Heat source for radiant slab

ZdRsx4MyBR | Posted in Mechanicals on


I have a new, well insulated (walls R-40, Attic R-70) and well sealed ([email protected]) 3000sqft home in Northern Vermont. The max heat loss is roughly 20k/hr. I heat the home using two Mitsubishi Hyper-Heat mini splits that are located on the first and third floor. The home is all electric.

My problem is that the finished basement is cold. I have a GE geospring air to water heat pump in the basement that puts out air at roughly 55 degrees in the summer. I moved in this spring so I don’t know how it will perform this winter. In April it was very cold down there. There is R-10 under the slab and the basement walls are approx R-30. I installed radiant tubing in the slab with hopes to set up a solar thermal system to help heat the home, some day. I currently cannot afford to put in the solar system.
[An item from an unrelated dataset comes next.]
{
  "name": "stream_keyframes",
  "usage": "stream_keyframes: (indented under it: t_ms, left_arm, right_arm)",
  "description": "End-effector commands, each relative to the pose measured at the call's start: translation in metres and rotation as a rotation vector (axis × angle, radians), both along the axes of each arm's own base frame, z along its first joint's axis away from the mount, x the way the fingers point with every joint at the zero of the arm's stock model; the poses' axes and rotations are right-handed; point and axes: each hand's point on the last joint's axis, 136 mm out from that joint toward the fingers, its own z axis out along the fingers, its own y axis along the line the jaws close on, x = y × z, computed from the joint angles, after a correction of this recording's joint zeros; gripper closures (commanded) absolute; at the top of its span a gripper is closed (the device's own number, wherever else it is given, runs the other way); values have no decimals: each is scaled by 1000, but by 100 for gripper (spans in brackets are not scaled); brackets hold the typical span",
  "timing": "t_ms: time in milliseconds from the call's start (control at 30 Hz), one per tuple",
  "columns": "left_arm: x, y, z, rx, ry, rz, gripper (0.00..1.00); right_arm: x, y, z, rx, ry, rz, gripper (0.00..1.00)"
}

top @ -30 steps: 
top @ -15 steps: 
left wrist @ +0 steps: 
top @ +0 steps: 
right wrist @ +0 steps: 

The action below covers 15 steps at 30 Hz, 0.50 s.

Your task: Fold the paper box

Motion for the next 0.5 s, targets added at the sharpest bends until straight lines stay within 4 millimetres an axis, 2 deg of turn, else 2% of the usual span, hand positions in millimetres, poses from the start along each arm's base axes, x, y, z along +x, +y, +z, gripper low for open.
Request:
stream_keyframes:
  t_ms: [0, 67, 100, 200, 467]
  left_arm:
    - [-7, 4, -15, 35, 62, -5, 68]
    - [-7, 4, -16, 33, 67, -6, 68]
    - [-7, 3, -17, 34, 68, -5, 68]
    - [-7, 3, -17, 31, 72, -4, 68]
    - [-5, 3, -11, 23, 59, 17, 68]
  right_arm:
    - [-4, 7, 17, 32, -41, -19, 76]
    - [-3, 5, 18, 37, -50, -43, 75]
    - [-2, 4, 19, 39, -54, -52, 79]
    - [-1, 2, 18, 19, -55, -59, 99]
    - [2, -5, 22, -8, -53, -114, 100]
What are my options for installing a system to heat water to run through the slab for under $2000?

Can I use my existing water heater to do this?

Can I vent my air to water heat pump to the outside?

I leave the home unattended for long stretches throughout the winter, and I also want to rent it out to vacationers, so I need the basement to be at least 60 degrees. I’m not opposed to adding propane if it is my only option to heat the basment slab affordably. Any advice would be greatly appreciated. Thank you for your time.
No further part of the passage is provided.